None of this detracts from the merit or potential value to consumers of FICO’s new score. The organization says that by separating out medical debt-collection issues — which are common place negatives in millions of subscribers’ credit files — from other types of collection actions, the FICO 9 model will more fairly rank the real risks posed by some applicants compared with others. For borrowers whose sole major negative credit file account is an unresolved medical debt, Fair Isaac estimates the new model will increase scores by a median 25 points.

First-time  homebuyers or consumers who have made minimal use of credit cards and other forms of personal credit. So on the surface, the advent of the new score is a high deal. But here is the real world: New FICO score models matter in the mortgage market only if lenders choose to use them to evaluate applicants. And, based on my discussions with leaders in the mortgage field, FICO 9 is a long way off from adoption. It’s not likely to help many buyers anytime soon, despite the hype. Start with Fannie and Freddie, the giant mortgage investors. Both use, and have confidence in, FICO scores from model changes dating to between 2004 and 2008. Both tell me they are still in the process of evaluating whether to even use FICO 8, now 6 years old and the last big, consumer-friendly model change.

Major mortgage lenders feel the same way. Asked whether and when it planned to use the new FICO score, JPMorgan Chase declined to comment. Wells Fargo also declined to predict when it might take a look at FICO 9, but said “our view is that credit decisions are more complex than a credit score alone.”
Some bankers note that they already ignore or discount negative medical-debt items on applicants’ credit reports and say a scoring change won’t have much of an impact on approvals and rejections.

Pete Mills, senior vice president of the Mortgage Bankers Association, said home-loan industry adoption of the new score “will hinge on whether (Fannie and Freddie)” include them in their underwriting guidelines that are provided to lenders. Until then, Mills said, “we expect industry adoption to be limited.”

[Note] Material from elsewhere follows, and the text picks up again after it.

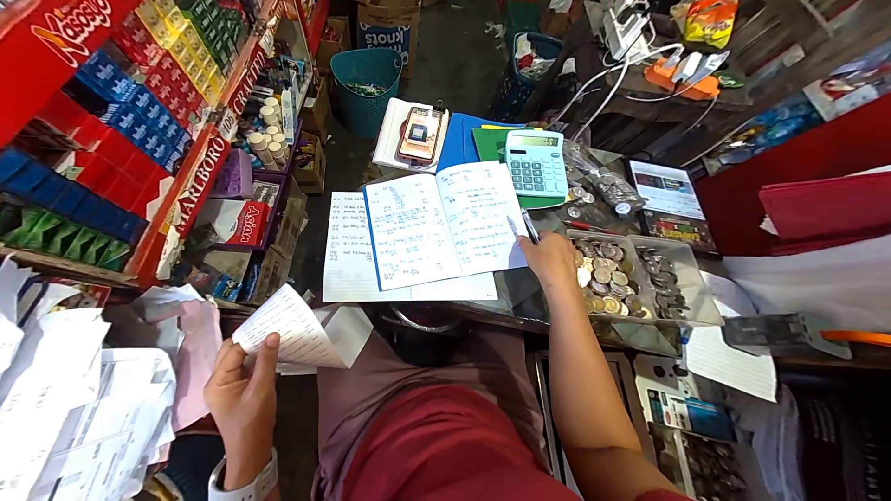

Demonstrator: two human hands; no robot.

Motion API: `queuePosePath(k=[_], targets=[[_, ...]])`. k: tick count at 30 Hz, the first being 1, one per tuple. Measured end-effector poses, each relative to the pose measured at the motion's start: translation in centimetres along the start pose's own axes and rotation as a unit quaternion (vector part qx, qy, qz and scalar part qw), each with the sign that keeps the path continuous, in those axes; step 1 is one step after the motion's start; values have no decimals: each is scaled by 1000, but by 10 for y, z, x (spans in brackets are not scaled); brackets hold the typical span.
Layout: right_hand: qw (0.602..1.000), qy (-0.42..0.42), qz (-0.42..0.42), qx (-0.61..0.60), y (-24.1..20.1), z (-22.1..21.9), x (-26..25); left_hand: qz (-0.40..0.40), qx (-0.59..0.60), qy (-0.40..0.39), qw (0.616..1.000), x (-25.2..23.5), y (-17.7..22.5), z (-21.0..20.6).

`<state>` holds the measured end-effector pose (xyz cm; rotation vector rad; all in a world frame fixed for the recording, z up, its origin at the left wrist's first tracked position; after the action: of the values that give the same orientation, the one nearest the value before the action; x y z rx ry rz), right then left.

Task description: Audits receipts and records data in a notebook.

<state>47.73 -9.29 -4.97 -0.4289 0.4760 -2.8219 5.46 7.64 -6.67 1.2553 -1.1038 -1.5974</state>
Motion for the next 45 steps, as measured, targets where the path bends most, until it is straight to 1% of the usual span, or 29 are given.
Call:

So why the general lack of urgency within the mortgage industry about using FICO’s ballyhooed new model? Among other reasons, it can cost substantial sums of money to retool complex automated underwriting systems, especially at Fannie and Freddie. Lenders have to weigh the costs and benefits.

As one industry leader put it: “Will the relatively small improvements be worth the expense” and hassles? And with all the other regulatory changes mandated by recent financial reform legislation, do we have the time and manpower to devote to analyzing the effects of FICO 9? The sobering answers for homebuyers appear to be no.